La versión castellana que aquí se ofrece, debida a Atilano Domínguez, aunque hecha sobre el texto latino de C. Gebhardt, ha tenido en cuenta la editio princeps así como la crítica textual posterior. Aparte de una introducción histórica, un esquema de la estructura de la obra y una bibliografía básica, lleva una serie de notas explicativas o de textos paralelos, tanto de Spinoza como de autores clásicos. A ello se añade un amplio índice analítico, el primero en nuestro idioma y un índice de las referencias que hace el mismo Spinoza a su texto”.

Spinoza, Tratado teológico político, Alianza, Madrid, 2003

“Publicado en los primeros meses de 1670 de forma anónima y con falso pie de imprenta, el TRATADO TEOLÓGICO-POLÍTICO ocupa un puesto privilegiado no sólo en el sistema de SPINOZA (1632-1677). Como señala Atilano Domínguez Basalo (traductor, prologuista y anotador de esta edición), la aparición de la obra ­«una auténtica revolución intelectual»­ seproduce en un momento crucial, situado entre la reforma religiosa, que había conducido a la Paz de Westfalia, y las ya incoadas revoluciones políticas que desembocarían en el estado laico. Dos nociones corren paralelas a lo largo de toda esta obra que fue perseguida y prohibida por iglesias y sectas: «Por un lado, la necesidad de libertad de pensamiento, la cual sólo tiene cabida en un Estado democrático; por otro, la idea del estado como poder supremo, único garante de la unidad y la seguridad y, en definitiva, del pacto social que lo constituye»”.

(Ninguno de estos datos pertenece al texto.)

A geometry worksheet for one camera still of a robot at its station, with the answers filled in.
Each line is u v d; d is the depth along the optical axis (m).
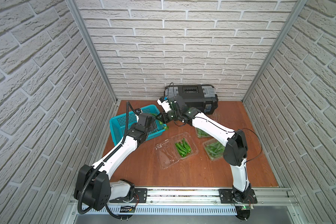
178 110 0.64
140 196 0.73
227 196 0.73
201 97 0.99
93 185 0.39
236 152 0.50
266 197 0.76
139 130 0.62
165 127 0.83
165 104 0.74
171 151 0.93
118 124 0.99
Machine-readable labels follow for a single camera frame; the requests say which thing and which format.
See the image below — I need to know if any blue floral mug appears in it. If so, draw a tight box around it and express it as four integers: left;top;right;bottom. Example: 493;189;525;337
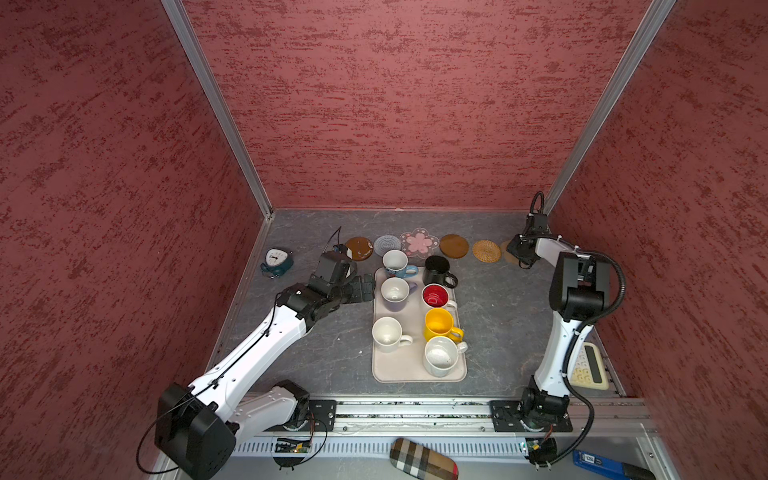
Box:
382;250;419;279

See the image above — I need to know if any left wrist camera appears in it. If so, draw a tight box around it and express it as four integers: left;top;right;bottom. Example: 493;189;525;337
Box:
310;250;357;286

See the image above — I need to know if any beige serving tray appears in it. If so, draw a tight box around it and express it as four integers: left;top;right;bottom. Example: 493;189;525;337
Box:
372;267;467;384

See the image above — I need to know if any cork coaster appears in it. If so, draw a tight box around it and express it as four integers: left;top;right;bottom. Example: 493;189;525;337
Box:
501;239;520;264

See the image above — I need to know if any white mug front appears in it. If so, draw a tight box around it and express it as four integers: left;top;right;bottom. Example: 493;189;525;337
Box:
423;336;468;378

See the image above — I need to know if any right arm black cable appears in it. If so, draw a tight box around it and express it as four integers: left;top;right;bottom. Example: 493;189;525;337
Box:
527;190;627;469

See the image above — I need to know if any pink flower coaster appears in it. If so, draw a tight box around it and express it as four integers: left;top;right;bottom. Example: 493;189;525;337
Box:
399;227;439;260

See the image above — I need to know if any grey round coaster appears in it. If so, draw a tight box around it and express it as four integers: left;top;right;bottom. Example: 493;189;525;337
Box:
373;234;401;257

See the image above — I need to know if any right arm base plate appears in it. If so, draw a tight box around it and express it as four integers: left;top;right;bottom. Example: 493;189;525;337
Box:
489;397;573;434

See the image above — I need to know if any black mug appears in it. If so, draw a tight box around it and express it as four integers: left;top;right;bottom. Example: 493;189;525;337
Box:
422;255;459;289

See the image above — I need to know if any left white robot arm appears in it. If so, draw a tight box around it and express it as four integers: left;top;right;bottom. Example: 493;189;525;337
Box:
148;274;376;479

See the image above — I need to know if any dark glossy brown coaster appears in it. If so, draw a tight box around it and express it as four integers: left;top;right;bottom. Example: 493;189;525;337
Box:
345;236;374;262

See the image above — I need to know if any brown wooden coaster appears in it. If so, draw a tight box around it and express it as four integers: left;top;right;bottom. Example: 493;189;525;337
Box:
439;234;470;259

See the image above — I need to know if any plaid glasses case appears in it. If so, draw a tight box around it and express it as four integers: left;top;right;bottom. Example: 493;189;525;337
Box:
389;438;459;480

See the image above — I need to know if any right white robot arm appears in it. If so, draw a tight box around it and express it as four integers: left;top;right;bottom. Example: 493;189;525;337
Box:
507;234;612;431

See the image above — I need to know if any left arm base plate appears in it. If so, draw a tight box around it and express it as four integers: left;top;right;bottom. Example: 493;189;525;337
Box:
282;399;338;432

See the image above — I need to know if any white mug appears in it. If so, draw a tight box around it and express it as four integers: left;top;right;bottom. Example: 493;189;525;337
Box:
372;317;413;353
423;336;468;378

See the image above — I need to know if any yellow mug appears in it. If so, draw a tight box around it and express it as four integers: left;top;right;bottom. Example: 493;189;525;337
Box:
423;308;464;343

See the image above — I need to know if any beige calculator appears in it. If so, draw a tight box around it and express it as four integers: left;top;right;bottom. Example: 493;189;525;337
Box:
569;341;610;391

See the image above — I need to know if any aluminium rail frame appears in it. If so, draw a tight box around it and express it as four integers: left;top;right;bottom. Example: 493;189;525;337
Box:
149;392;682;480

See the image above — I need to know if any white mug left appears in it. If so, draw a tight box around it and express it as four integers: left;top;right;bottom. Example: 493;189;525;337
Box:
372;317;413;353

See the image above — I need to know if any red interior mug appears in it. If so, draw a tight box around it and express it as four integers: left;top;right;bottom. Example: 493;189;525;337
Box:
421;284;457;310

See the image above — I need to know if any blue tool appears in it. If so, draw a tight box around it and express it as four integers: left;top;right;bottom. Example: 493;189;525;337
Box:
573;450;656;480

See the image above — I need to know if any lavender mug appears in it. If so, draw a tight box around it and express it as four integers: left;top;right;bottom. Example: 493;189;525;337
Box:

René Descartes, Discurso del método y Meditaciones metafísicas, Tecnos, Madrid, 2008

“Las obras de Descartes Discurso del método y Meditaciones metafísicas se ofrecen íntegras en esta edición en una traducción clásica actualizada, con notas aclaratorias. El texto va precedido de un estudio preliminar, que consta de una biografía del filósofo, de breves estudios específicos y de una biografía seleccionada. Finalmente se ofrece también una documentación complementaria, que incluye textos de otros filósofos sobre la filosofía de Descartes, y un glosario donde se definen los términos más importantes que aparecen en el pensamiento cartesiano”.

«Es casi lo mismo conversar  con gentes de otros siglos que viajar [...]. Pero el que emplea demasiado tiempo en viajar acaba por tornarse extranjero en su propio país.»